> _What the task requires_
When a line of the records contains "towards", copy it.
= = = =
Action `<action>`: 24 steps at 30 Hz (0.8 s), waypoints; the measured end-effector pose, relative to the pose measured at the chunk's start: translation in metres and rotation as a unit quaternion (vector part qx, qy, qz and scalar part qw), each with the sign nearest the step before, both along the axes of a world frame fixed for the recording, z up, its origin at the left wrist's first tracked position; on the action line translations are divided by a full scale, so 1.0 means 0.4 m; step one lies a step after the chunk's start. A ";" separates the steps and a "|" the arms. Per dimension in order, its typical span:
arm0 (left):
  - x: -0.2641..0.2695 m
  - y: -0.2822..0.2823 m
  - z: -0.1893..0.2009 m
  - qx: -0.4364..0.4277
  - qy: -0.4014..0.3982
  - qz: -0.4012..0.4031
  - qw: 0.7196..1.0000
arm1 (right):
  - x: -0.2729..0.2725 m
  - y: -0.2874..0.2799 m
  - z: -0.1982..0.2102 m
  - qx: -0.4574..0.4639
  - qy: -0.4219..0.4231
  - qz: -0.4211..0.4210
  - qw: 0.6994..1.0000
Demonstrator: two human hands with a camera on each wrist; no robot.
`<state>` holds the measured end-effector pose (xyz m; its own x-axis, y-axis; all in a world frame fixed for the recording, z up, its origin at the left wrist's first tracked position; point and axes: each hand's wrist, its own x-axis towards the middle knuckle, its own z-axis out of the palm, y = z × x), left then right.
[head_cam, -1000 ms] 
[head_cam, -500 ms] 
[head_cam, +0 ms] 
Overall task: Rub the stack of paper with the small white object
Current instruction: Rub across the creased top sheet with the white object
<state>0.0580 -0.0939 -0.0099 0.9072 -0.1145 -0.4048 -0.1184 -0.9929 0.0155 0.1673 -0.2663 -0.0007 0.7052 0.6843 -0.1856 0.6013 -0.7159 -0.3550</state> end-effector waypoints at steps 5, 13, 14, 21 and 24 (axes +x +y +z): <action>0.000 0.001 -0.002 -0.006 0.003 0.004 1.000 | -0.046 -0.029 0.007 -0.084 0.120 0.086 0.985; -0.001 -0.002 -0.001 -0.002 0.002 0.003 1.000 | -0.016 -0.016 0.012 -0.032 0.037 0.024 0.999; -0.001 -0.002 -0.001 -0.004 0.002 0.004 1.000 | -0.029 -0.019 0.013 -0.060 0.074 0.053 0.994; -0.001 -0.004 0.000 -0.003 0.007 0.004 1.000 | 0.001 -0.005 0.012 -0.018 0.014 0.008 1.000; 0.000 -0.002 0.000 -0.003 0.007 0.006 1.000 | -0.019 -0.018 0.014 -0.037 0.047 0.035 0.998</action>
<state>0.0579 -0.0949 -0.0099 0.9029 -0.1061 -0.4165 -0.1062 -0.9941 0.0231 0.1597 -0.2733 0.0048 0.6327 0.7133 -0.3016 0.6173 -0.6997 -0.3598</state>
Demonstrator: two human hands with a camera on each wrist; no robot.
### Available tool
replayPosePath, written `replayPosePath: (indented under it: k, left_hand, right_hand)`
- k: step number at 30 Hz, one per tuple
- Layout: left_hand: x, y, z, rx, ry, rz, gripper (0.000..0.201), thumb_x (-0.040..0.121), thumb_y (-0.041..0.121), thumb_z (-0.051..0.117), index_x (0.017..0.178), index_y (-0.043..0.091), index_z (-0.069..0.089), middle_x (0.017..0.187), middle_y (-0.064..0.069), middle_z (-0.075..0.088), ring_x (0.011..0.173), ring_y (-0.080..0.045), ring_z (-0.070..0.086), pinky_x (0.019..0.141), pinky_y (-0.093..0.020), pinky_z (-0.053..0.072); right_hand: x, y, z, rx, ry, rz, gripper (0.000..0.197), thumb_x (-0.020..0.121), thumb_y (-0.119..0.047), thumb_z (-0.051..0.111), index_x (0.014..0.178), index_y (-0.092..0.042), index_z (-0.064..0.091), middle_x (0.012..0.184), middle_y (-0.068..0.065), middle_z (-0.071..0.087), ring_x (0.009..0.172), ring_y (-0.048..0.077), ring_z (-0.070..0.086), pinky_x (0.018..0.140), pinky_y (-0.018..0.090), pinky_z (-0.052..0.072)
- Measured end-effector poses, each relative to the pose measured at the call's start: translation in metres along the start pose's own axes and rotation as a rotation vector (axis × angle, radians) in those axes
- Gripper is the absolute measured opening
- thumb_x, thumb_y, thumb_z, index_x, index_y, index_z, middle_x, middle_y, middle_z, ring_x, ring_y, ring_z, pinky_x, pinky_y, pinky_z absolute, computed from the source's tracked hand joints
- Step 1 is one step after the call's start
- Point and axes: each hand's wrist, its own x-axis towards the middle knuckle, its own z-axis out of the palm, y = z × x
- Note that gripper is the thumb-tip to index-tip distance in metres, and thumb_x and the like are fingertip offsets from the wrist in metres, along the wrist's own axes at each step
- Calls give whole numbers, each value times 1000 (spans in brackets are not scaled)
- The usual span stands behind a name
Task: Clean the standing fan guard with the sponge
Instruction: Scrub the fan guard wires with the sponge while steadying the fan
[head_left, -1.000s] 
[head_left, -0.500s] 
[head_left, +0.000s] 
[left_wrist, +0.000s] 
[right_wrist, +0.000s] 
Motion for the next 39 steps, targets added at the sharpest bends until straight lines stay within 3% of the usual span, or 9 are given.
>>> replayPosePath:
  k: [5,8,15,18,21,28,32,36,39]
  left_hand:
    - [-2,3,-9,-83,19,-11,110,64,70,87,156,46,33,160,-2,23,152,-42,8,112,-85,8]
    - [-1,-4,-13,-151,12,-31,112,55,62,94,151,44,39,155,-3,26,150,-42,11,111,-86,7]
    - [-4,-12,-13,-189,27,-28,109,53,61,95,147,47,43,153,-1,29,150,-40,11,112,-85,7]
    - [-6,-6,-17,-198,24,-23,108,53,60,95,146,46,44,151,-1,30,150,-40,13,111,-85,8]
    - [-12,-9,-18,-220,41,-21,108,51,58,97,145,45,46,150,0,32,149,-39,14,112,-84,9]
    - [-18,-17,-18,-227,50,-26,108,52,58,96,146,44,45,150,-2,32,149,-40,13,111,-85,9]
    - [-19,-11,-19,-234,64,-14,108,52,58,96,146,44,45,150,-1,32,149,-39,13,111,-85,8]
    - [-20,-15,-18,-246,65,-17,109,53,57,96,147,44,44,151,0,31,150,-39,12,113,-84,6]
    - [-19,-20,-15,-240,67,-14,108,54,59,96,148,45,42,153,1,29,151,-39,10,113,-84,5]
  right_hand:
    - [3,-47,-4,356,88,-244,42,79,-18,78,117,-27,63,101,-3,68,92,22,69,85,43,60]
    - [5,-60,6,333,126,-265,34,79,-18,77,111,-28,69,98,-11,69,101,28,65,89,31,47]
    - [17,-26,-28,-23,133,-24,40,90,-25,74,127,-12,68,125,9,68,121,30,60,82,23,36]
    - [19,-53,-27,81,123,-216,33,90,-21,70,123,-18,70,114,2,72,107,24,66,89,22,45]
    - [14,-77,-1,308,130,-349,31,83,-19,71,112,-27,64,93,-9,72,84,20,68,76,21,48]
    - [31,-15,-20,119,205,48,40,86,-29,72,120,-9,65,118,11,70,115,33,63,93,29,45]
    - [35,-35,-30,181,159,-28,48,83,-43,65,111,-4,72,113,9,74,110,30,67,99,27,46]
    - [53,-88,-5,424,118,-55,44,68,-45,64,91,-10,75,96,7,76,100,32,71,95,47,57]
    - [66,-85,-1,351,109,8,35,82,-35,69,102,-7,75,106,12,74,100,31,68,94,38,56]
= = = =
> _Response_
`<state>` holds the measured end-effector pose (xyz m; its own x-axis, y-axis; all in a world frame fixed for the recording, z up, its origin at the left wrist's first tracked position; point and axes: each hand's wrist, its own x-axis towards the middle knuckle, its own z-axis out of the palm, y = z × x), left then right.
- Point and axes: each hand's wrist, its own x-axis towards the middle knuckle, its own z-axis out of the palm, y = z × x

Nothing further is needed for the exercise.